La Corte Interamericana frente al desprecio estatal 

La respuesta de la Corte Interamericana de Derechos Humanos (Corte IDH) ha sido contundente. El 24 de julio, su presidenta ordenó al Estado peruano detener inmediatamente el trámite de la ley y, en caso de que sea promulgada, abstenerse de aplicarla. La Corte citó además una audiencia pública para el 21 de agosto, en la que escuchará a las víctimas, al Estado y a la Comisión Interamericana de Derechos Humanos (CIDH), con el fin de evaluar medidas provisionales.

Esta decisión no es un capricho judicial, sino una exigencia del sistema interamericano. Desde la sentencia emblemática de Barrios Altos vs. Perú en 1992, la Corte ha establecido que las amnistías por graves violaciones de derechos humanos son nulas y contrarias al orden jurídico internacional. Y desde 2024, el propio tribunal ya había advertido al Perú que no promulgara normas como la Ley 32107. Hoy, el Estado no solo ignora esa sentencia, sino que insiste en avanzar por el mismo camino.

El rechazo del Gobierno de Dina Boluarte a la decisión de la Corte, bajo el argumento de "soberanía", es profundamente inquietante. La soberanía no es un escudo contra el derecho internacional, sino una responsabilidad. El Perú ratificó la Convención Americana sobre Derechos Humanos libremente, y al hacerlo aceptó la jurisdicción obligatoria de la Corte IDH. Apelar a la soberanía para eludir compromisos internacionales es, en realidad, un acto de irresponsabilidad institucional.

Impunidad institucionalizada, víctimas revictimizadas 

Para las víctimas, esta ley es una nueva herida. Como denuncia Tania Pariona, secretaria general de la Coordinadora Nacional de Derechos Humanos (CNDDHH), «se les revictimiza una vez más». Después de décadas de silencio, marchas, demandas y dolor, el Estado les dice que su lucha no vale, que la verdad no importa, que la justicia puede borrarse con una ley. Las 156 sentencias firmes y más de 600 procesos en curso —incluidos casos como Barrios Altos y La Cantuta, donde fueron asesinadas 25 personas, entre ellas un niño— quedarían en la nada.

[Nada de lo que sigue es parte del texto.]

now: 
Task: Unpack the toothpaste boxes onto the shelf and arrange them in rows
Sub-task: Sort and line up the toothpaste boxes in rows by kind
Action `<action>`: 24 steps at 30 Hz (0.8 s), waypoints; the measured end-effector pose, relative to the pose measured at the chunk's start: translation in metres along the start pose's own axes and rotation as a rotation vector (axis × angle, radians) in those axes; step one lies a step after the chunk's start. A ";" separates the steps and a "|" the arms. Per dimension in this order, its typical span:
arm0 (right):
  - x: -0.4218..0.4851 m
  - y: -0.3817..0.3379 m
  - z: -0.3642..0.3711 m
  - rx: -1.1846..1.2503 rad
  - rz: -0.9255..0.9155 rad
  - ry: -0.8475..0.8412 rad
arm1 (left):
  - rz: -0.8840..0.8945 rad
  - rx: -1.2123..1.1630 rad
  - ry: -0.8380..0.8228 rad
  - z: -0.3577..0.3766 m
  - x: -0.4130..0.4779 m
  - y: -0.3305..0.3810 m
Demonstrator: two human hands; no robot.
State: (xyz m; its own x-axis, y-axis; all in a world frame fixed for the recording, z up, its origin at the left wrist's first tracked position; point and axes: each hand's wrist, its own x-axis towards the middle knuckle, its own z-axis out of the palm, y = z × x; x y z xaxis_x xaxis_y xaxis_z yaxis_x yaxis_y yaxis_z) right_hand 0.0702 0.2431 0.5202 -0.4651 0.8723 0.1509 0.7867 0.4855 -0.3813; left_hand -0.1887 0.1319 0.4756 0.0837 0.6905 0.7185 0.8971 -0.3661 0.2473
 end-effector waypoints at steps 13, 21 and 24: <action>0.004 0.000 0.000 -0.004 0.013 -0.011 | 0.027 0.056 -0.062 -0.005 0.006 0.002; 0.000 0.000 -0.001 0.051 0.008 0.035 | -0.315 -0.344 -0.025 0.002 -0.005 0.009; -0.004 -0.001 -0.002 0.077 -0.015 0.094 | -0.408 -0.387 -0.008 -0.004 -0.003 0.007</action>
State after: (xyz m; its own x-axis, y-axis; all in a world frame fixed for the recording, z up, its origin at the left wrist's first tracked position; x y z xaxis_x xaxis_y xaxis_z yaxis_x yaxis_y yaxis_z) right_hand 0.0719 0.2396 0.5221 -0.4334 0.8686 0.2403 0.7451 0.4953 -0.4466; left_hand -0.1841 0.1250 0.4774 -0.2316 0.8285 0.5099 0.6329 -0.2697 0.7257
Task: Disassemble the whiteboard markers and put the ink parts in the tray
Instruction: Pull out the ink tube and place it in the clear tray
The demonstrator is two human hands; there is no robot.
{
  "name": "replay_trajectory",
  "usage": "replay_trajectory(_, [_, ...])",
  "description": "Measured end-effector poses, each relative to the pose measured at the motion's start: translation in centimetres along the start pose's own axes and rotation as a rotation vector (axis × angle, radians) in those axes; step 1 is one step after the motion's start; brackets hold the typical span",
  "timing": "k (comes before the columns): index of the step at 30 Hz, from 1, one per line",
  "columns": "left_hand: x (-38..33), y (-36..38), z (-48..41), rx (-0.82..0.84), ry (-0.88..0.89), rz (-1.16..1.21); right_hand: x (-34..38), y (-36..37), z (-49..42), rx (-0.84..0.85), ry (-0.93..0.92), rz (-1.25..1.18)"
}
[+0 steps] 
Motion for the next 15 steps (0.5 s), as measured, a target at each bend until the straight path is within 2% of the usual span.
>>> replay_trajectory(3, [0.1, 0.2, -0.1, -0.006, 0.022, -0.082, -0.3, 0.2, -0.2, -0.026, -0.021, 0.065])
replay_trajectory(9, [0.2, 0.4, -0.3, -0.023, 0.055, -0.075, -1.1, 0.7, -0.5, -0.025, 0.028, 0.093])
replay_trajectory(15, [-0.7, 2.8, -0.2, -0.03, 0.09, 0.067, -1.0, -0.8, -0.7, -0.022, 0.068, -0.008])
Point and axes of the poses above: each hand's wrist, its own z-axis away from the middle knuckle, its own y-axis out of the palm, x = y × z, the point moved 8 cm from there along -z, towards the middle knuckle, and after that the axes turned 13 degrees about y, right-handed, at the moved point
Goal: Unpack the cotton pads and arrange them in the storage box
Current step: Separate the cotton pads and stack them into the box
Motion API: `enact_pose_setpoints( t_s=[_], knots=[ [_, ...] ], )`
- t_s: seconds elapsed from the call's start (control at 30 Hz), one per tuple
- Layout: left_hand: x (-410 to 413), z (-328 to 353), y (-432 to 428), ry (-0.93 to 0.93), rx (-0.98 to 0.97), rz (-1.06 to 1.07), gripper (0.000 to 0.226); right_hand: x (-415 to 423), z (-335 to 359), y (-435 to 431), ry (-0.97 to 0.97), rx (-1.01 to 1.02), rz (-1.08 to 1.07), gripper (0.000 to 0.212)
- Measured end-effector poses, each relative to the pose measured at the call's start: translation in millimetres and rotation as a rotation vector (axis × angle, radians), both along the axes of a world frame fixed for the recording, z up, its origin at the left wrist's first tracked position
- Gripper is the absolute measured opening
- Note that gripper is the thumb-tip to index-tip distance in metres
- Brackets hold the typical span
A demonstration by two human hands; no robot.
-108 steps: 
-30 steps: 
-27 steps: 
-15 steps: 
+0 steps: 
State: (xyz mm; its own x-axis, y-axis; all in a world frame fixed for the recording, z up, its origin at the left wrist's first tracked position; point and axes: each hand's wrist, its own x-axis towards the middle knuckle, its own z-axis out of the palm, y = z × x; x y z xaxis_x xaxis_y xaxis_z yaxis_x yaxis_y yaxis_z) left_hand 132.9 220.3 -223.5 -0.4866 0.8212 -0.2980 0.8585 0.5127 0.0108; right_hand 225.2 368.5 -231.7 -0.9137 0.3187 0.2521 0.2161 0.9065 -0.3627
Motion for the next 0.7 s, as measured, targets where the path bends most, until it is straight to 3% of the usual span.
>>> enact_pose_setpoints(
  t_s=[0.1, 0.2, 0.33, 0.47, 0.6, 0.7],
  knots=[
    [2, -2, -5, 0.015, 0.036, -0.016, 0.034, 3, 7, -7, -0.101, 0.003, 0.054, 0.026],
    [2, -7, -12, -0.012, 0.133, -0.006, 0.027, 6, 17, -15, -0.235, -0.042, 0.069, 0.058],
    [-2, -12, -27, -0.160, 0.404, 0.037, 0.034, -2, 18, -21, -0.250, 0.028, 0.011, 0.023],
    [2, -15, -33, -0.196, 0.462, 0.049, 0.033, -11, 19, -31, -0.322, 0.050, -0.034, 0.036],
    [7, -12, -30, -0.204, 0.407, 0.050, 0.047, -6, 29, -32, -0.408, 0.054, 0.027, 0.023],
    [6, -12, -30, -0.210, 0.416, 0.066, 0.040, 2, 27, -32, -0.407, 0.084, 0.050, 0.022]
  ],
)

Organizaciones como CEJIL, APRODEH, IDL, FEDEPAZ, COMISEDH y CNDDHH han denunciado que esta ley forma parte de un patrón más amplio: el retroceso democrático, la criminalización de la protesta social y el debilitamiento de las garantías constitucionales. Sumada a otras iniciativas como la Ley APCI, esta amnistía no es un aislado, sino una pieza de un diseño político que busca blindar a los actores estatales de toda rendición de cuentas.

Un llamado urgente: ¿hasta dónde puede llegar el desacato? 

El momento actual exige una respuesta clara. Al Poder Ejecutivo, en cabeza de la presidenta Dina Boluarte, le corresponde vetar esta ley. Promulgarla sería no solo un acto de complicidad con la impunidad, sino un precedente peligroso: Boluarte misma enfrenta investigaciones por la represión de las protestas de 2022, en las que murieron 59 personas. ¿Qué mensaje envía un gobierno que impulsa amnistía mientras es investigado por graves violaciones?

A la comunidad internacional, le toca no mirar hacia otro lado. La Organización Mundial Contra la Tortura (OMCT), la ONU y múltiples expertos ya han advertido sobre los riesgos. Ahora es momento de acciones concretas: sanciones diplomáticas, suspensión de cooperación condicionada a derechos humanos, y apoyo incondicional a las víctimas.

Y al pueblo peruano, le queda la resistencia. Porque detrás de cada artículo de esta ley hay miles de historias no contadas, madres que aún buscan a sus hijos, comunidades que siguen enterrando a sus muertos. La amnistía puede pasar, pero la memoria no se legisla.

El Perú no está solo en crisis democrática. Está en riesgo de colapso ético e institucional. Si esta ley se convierte en realidad, no será solo el fin de la justicia para las víctimas del pasado, sino el comienzo de un futuro en el que el Estado ya no será garante de derechos, sino su principal violador.